- Exercise
Output exactly the first line of the listing and each line after it, through the line that contains "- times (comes"; add nothing else.

- Data shown
——

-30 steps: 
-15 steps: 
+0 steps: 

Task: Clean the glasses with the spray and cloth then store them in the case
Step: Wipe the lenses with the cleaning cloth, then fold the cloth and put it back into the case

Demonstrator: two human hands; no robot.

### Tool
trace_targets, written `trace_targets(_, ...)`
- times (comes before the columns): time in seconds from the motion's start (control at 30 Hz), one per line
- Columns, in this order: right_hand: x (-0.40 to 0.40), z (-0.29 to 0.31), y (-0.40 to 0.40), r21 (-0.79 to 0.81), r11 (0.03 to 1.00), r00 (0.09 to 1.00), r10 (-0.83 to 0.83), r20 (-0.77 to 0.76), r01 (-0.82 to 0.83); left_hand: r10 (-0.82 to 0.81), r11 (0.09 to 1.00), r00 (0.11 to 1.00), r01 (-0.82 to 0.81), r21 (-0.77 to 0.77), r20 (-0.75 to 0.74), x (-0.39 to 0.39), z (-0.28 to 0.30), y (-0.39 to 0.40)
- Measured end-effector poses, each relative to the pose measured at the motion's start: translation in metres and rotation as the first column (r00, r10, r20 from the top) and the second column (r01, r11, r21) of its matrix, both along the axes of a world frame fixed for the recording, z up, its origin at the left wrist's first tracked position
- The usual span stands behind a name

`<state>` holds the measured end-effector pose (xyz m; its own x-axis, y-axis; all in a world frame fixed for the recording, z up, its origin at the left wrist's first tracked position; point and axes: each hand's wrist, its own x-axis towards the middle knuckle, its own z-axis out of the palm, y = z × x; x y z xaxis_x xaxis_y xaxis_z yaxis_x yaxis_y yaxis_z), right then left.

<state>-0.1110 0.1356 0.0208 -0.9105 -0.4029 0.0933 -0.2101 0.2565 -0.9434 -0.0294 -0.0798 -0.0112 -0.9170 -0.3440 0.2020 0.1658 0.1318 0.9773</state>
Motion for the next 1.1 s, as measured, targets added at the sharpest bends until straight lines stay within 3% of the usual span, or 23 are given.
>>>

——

- Answer to the exercise
-30 steps: 
-15 steps: 
+0 steps: 

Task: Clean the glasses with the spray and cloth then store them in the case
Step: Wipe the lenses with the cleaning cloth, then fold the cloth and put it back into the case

Demonstrator: two human hands; no robot.

### Tool
trace_targets, written `trace_targets(_, ...)`
- times (comes before the columns): time in seconds from the motion's start (control at 30 Hz), one per line

The response is now finished.